_The task:_ Copy each entry below exactly. No images.
BEGIN Records provided
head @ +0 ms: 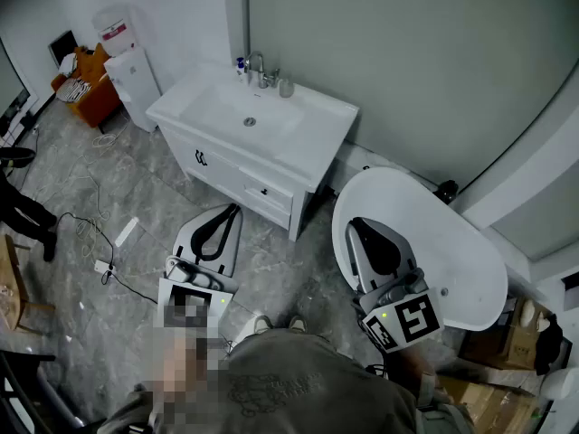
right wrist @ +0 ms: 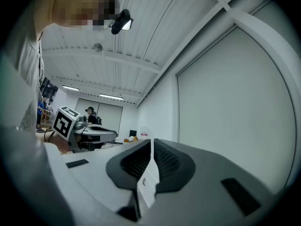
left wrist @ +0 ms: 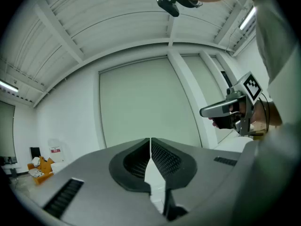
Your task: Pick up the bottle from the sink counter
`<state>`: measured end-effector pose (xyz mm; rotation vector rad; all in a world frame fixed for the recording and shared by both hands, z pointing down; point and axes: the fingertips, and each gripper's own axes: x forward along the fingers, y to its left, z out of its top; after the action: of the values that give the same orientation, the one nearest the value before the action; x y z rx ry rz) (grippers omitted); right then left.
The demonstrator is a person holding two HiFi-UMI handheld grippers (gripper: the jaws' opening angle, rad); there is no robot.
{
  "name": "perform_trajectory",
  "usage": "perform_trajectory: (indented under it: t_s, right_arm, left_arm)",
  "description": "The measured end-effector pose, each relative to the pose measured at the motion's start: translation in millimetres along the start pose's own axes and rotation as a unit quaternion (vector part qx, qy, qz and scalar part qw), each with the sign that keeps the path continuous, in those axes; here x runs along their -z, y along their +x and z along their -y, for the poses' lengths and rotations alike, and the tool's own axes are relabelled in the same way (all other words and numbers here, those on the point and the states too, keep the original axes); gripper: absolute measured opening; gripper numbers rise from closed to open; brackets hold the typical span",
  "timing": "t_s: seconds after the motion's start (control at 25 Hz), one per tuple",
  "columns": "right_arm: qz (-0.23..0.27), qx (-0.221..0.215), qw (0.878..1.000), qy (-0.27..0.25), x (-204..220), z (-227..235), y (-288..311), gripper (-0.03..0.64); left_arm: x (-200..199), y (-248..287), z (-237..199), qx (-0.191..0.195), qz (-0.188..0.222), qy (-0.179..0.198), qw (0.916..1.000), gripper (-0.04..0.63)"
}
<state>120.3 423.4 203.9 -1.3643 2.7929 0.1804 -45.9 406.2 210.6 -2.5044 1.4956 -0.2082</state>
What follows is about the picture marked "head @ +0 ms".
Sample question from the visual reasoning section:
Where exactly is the white round container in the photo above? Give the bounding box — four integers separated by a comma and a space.
539, 367, 579, 402

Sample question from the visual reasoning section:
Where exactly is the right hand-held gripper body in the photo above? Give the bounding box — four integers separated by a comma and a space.
352, 267, 445, 354

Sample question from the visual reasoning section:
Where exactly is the black floor cable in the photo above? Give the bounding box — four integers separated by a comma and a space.
57, 212, 160, 306

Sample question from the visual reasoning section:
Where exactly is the black round object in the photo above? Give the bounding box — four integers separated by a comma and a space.
435, 179, 460, 205

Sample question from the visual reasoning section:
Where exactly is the person's left forearm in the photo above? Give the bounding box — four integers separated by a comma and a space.
152, 330, 230, 404

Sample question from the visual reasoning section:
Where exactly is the closed cardboard box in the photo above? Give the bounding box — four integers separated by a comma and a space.
434, 372, 549, 434

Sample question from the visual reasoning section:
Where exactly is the striped cloth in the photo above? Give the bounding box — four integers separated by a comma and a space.
57, 78, 94, 104

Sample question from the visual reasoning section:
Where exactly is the clear water jug red label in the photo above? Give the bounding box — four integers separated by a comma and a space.
91, 3, 139, 58

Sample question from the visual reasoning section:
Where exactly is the black metal frame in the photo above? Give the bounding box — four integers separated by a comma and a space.
0, 349, 106, 434

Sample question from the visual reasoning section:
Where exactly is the black cloth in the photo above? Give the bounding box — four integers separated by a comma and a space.
533, 313, 565, 377

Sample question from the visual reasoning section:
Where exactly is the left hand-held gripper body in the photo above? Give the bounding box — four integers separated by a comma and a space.
157, 255, 239, 334

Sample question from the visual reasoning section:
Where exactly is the open cardboard box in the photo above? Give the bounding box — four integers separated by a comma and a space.
458, 296, 565, 373

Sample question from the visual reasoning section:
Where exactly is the person's olive shirt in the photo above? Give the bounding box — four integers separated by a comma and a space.
97, 326, 474, 434

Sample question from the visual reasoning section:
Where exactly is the chrome faucet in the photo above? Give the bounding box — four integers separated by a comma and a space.
243, 51, 281, 90

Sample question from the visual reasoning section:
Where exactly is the wooden side table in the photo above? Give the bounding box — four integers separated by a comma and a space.
0, 232, 56, 335

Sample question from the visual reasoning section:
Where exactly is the white flat bar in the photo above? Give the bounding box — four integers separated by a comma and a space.
113, 216, 140, 249

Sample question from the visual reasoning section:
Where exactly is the white water dispenser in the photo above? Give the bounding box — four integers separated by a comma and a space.
103, 46, 163, 134

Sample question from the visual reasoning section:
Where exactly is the white floor cable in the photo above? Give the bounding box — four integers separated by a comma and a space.
33, 106, 137, 258

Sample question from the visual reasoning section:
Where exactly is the white sink vanity cabinet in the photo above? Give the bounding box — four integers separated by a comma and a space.
145, 62, 361, 193

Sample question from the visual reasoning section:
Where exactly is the dark framed panel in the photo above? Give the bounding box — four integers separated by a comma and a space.
48, 29, 81, 70

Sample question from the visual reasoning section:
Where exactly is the person's right forearm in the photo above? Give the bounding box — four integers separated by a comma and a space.
387, 345, 441, 407
END Records provided
_Response box:_
head @ +0 ms: 
right wrist @ +0 ms: 
left wrist @ +0 ms: 
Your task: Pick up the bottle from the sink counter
`<state>`: measured end-effector pose (xyz mm; rotation vector rad; all in a world frame fixed for the recording and shared by both hands, z pointing down; point and axes: the fingertips, and each gripper's own axes: x forward along the fingers, y to its left, z out of its top; after the action: of the values that give the same orientation, the one nearest the value before the action; x y z rx ry rz) (grippers omitted); right then left.
The demonstrator is a person holding two HiFi-UMI handheld grippers (gripper: the jaws' opening angle, rad); there is no robot.
{
  "name": "perform_trajectory",
  "usage": "perform_trajectory: (indented under it: t_s, right_arm, left_arm)",
  "description": "The measured end-effector pose, each relative to the pose measured at the motion's start: translation in millimetres along the start pose's own axes and rotation as a unit quaternion (vector part qx, qy, qz and scalar part qw), each with the sign that keeps the path continuous, in those axes; here x runs along their -z, y along their +x and z along their -y, for the poses' lengths and rotations alike, and the tool's own axes are relabelled in the same way (all other words and numbers here, those on the point and the states too, keep the original axes); gripper: absolute measured opening; gripper numbers rise from closed to open; brackets hold the typical span",
  "timing": "t_s: seconds after the motion's start (control at 25 Hz), one per tuple",
  "columns": "right_arm: qz (-0.23..0.27), qx (-0.221..0.215), qw (0.878..1.000), qy (-0.27..0.25), x (-204..220), z (-227..235), y (-288..311), gripper (-0.03..0.64); left_arm: x (-200..199), y (-248..287), z (-237..199), qx (-0.191..0.195), qz (-0.188..0.222), qy (-0.179..0.198), qw (0.916..1.000), gripper (-0.04..0.63)"
}
<state>120.3 423.4 203.9 -1.3643 2.7929 0.1804 -45.9 406.2 210.6 -2.5044 1.4956 -0.2082</state>
What follows is about the picture marked "head @ +0 ms".
Sample question from the visual reasoning section:
Where exactly is the white round container in the photo above? Give the bounding box — four integers separated by a comma and a space.
539, 367, 579, 402

Sample question from the visual reasoning section:
Where exactly is the right hand-held gripper body in the photo above? Give the bounding box — four integers separated by a comma and a space.
352, 267, 445, 354

Sample question from the visual reasoning section:
Where exactly is the black floor cable in the photo above? Give the bounding box — four integers separated by a comma and a space.
57, 212, 160, 306

Sample question from the visual reasoning section:
Where exactly is the black round object in the photo above? Give the bounding box — four integers separated by a comma and a space.
435, 179, 460, 205

Sample question from the visual reasoning section:
Where exactly is the person's left forearm in the photo above? Give the bounding box — four integers separated by a comma and a space.
152, 330, 230, 404

Sample question from the visual reasoning section:
Where exactly is the closed cardboard box in the photo above? Give the bounding box — four integers separated by a comma and a space.
434, 372, 549, 434

Sample question from the visual reasoning section:
Where exactly is the striped cloth in the photo above? Give the bounding box — four integers separated by a comma and a space.
57, 78, 94, 104

Sample question from the visual reasoning section:
Where exactly is the clear water jug red label in the photo above? Give the bounding box — four integers separated by a comma and a space.
91, 3, 139, 58

Sample question from the visual reasoning section:
Where exactly is the black metal frame in the photo above? Give the bounding box — four integers separated by a comma and a space.
0, 349, 106, 434

Sample question from the visual reasoning section:
Where exactly is the black cloth in the photo above? Give the bounding box — four integers separated by a comma and a space.
533, 313, 565, 377

Sample question from the visual reasoning section:
Where exactly is the left hand-held gripper body in the photo above? Give the bounding box — four integers separated by a comma and a space.
157, 255, 239, 334

Sample question from the visual reasoning section:
Where exactly is the open cardboard box in the photo above? Give the bounding box — four integers separated by a comma and a space.
458, 296, 565, 373

Sample question from the visual reasoning section:
Where exactly is the person's olive shirt in the photo above? Give the bounding box — four integers separated by a comma and a space.
97, 326, 474, 434

Sample question from the visual reasoning section:
Where exactly is the chrome faucet in the photo above? Give the bounding box — four integers separated by a comma and a space.
243, 51, 281, 90

Sample question from the visual reasoning section:
Where exactly is the wooden side table in the photo above? Give the bounding box — four integers separated by a comma and a space.
0, 232, 56, 335

Sample question from the visual reasoning section:
Where exactly is the white flat bar in the photo above? Give the bounding box — four integers separated by a comma and a space.
113, 216, 140, 249

Sample question from the visual reasoning section:
Where exactly is the white water dispenser in the photo above? Give the bounding box — four integers separated by a comma and a space.
103, 46, 163, 134

Sample question from the visual reasoning section:
Where exactly is the white floor cable in the photo above? Give the bounding box — four integers separated by a comma and a space.
33, 106, 137, 258

Sample question from the visual reasoning section:
Where exactly is the white sink vanity cabinet in the photo above? Give the bounding box — four integers separated by a comma and a space.
145, 62, 361, 193

Sample question from the visual reasoning section:
Where exactly is the dark framed panel in the photo above? Give the bounding box — four integers separated by a comma and a space.
48, 29, 81, 70

Sample question from the visual reasoning section:
Where exactly is the person's right forearm in the photo above? Give the bounding box — four integers separated by a comma and a space.
387, 345, 441, 407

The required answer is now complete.